◆ **WHAT THIS TASK INVOLVES**
Write out each line of the records that has "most" in it.
Top of DATA EXTRACTS
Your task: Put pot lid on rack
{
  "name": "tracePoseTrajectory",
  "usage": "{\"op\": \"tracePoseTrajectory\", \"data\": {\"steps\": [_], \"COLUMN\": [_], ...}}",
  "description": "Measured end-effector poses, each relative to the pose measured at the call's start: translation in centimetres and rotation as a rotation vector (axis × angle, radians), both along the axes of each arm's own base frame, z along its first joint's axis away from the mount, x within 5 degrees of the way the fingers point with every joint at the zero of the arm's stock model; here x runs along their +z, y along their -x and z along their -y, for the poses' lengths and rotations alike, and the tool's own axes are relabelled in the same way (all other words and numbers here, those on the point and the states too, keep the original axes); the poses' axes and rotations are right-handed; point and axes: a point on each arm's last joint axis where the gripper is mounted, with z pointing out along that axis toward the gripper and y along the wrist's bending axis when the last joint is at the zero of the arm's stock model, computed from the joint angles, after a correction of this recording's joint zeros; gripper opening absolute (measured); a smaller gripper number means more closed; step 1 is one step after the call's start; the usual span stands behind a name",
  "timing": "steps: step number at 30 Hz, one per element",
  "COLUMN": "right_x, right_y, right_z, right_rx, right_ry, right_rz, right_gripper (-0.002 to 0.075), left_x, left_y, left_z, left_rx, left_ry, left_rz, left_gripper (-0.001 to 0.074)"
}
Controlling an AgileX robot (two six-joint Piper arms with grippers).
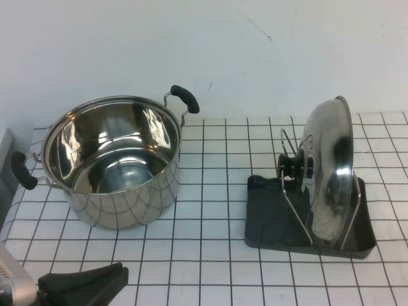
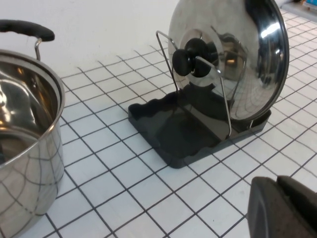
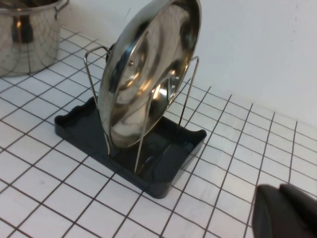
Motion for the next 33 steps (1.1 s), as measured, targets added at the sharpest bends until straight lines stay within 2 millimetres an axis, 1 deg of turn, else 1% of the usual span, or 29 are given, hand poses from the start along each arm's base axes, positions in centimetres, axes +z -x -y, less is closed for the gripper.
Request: {"op": "tracePoseTrajectory", "data": {"steps": [19,21,25,27,30,33], "right_x": [0.0,0.0,0.0,0.0,0.0,0.0], "right_y": [0.0,0.0,0.0,0.0,0.0,0.0], "right_z": [0.0,0.0,0.0,-0.1,-0.1,-0.1], "right_rx": [0.001,0.000,0.002,0.004,0.005,0.005], "right_ry": [-0.008,-0.007,-0.010,-0.013,-0.015,-0.015], "right_rz": [-0.004,-0.005,-0.007,-0.009,-0.010,-0.010], "right_gripper": [0.0000,0.0000,0.0000,0.0000,0.0000,0.0000], "left_x": [-0.1,-0.1,-0.2,-0.3,-0.6,-1.2], "left_y": [0.1,0.4,1.0,1.3,2.0,2.5], "left_z": [-0.3,-1.1,-3.4,-4.3,-5.6,-6.6], "left_rx": [0.010,0.040,0.181,0.244,0.361,0.470], "left_ry": [-0.013,0.001,0.074,0.110,0.165,0.183], "left_rz": [-0.006,0.031,0.097,0.117,0.160,0.204], "left_gripper": [-0.0002,-0.0001,-0.0002,-0.0002,-0.0002,-0.0002]}}
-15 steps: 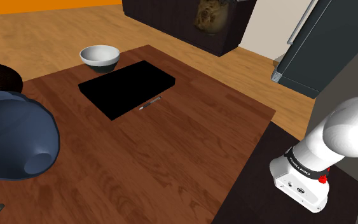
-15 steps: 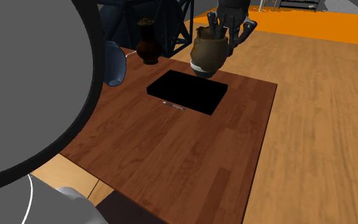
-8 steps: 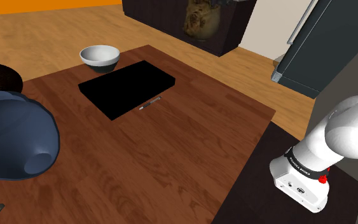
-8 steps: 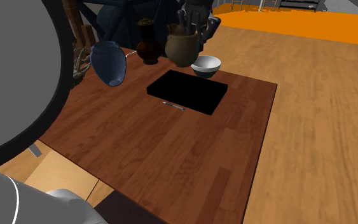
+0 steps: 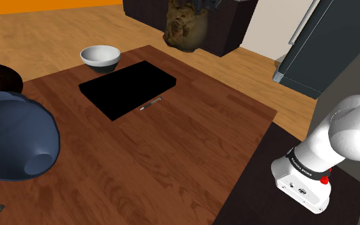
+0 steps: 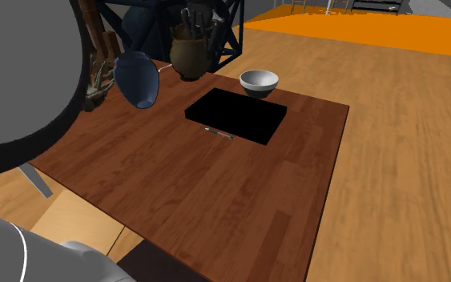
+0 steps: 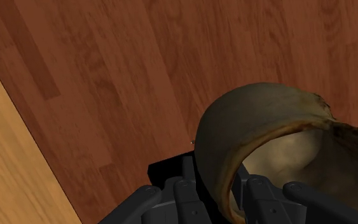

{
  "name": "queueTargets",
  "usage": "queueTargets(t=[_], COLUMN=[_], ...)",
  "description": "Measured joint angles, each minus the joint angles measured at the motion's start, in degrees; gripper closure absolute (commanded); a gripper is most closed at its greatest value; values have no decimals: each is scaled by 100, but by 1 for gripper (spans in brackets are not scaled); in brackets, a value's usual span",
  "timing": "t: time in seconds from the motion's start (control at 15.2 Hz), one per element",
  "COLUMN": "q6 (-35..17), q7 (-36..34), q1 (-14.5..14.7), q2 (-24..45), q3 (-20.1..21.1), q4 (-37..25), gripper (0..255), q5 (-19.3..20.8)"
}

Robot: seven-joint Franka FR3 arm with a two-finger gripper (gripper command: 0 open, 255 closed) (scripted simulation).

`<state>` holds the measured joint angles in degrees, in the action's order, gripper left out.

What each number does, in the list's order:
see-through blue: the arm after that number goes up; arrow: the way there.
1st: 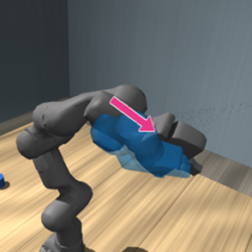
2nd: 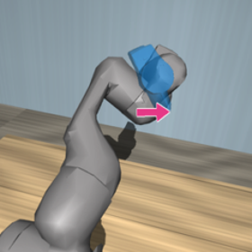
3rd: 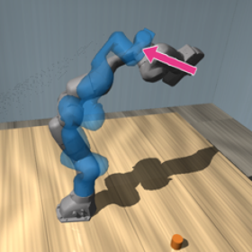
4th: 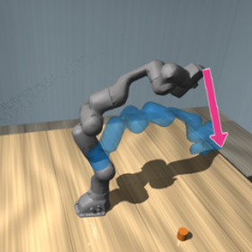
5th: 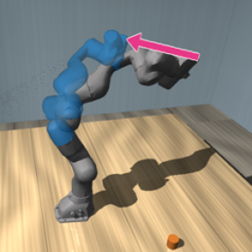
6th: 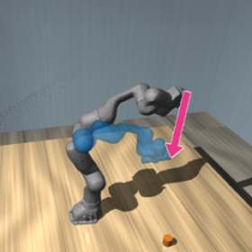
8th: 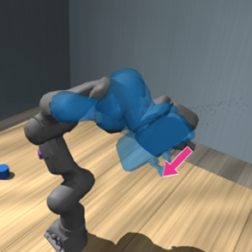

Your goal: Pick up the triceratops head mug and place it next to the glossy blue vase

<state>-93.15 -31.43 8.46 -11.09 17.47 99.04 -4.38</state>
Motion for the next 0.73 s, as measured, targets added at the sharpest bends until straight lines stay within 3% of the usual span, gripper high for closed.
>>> queueTargets(t=[0.73], q6=[67], q7=[-1737], q1=[661], q2=[779], q3=[1055], q4=[-841], gripper=[255], q5=[324])
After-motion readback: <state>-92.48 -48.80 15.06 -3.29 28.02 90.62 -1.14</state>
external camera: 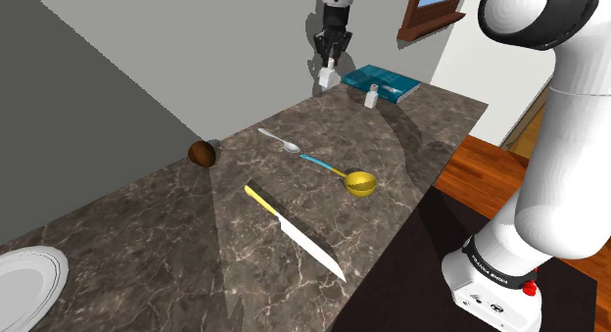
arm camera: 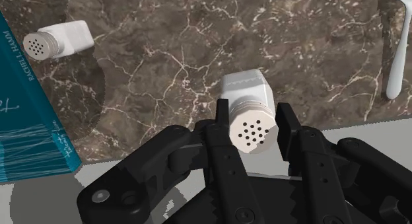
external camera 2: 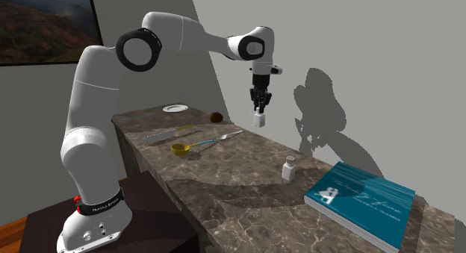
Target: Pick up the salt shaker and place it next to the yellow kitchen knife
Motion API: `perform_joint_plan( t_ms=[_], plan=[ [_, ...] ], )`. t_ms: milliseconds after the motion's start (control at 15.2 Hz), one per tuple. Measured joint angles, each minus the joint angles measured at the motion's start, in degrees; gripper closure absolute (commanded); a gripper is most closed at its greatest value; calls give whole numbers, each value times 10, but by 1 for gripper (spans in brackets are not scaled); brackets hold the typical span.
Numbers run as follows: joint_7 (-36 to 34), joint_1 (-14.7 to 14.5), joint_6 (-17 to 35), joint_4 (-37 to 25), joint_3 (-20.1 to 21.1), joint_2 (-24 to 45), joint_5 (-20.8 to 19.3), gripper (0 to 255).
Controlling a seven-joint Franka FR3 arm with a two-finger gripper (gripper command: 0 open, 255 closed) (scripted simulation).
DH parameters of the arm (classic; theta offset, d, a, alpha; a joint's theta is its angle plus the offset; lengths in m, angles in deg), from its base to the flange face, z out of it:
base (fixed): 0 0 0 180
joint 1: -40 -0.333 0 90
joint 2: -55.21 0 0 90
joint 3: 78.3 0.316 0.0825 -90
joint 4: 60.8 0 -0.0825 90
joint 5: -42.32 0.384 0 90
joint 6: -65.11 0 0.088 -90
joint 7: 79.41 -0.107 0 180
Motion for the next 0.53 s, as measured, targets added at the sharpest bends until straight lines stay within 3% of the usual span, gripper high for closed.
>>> perform_joint_plan(
  t_ms=[330, 528],
  plan=[
    [-2, 1, -37, -39, 0, 1, 0, 255],
    [-25, -18, -30, -11, 6, -19, -5, 255]
  ],
)
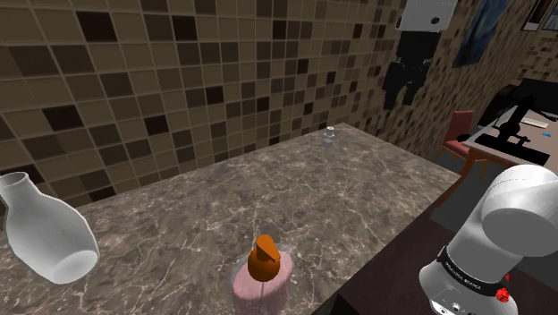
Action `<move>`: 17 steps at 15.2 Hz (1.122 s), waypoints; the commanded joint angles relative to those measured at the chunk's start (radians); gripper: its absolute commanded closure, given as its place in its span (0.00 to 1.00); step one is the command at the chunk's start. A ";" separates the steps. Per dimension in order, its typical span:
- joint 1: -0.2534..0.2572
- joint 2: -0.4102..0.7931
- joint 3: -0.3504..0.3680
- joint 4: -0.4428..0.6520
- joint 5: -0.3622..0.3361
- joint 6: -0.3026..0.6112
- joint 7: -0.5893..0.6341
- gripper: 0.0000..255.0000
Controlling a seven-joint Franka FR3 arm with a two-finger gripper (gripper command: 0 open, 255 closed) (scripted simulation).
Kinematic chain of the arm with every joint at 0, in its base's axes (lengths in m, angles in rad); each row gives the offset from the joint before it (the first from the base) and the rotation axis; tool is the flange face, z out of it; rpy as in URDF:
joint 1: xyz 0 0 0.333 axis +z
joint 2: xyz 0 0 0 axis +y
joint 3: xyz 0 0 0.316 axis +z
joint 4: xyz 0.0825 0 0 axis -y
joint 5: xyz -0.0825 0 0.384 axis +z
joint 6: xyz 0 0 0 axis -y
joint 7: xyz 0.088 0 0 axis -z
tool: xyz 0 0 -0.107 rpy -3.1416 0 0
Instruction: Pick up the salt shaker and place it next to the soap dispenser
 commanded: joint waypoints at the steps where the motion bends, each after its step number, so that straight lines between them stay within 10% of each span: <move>1: 0.000 0.000 0.000 0.000 0.000 0.000 0.000 0.00; 17: -0.047 0.469 -0.140 0.097 -0.073 0.388 -0.183 0.00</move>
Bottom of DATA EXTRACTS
◆ **REPLY TO THE EXERCISE**
  "description": "Measured joint angles, each minus the joint angles measured at the motion's start, in degrees; gripper closure absolute (commanded); a gripper is most closed at its greatest value; values have no decimals: each is scaled by 100, but by 1 for gripper (spans in brackets are not scaled); in brackets, a value's usual span",
Motion API: `perform_joint_plan( t_ms=[_], plan=[ [_, ...] ], )`. t_ms: milliseconds after the motion's start (control at 15.2 Hz), one per tuple. Measured joint angles, each minus the joint angles measured at the motion's start, in degrees; gripper closure absolute (commanded); a gripper is most closed at its greatest value; calls give whole numbers, each value times 10, but by 1 for gripper (spans in brackets are not scaled); brackets hold the typical span.

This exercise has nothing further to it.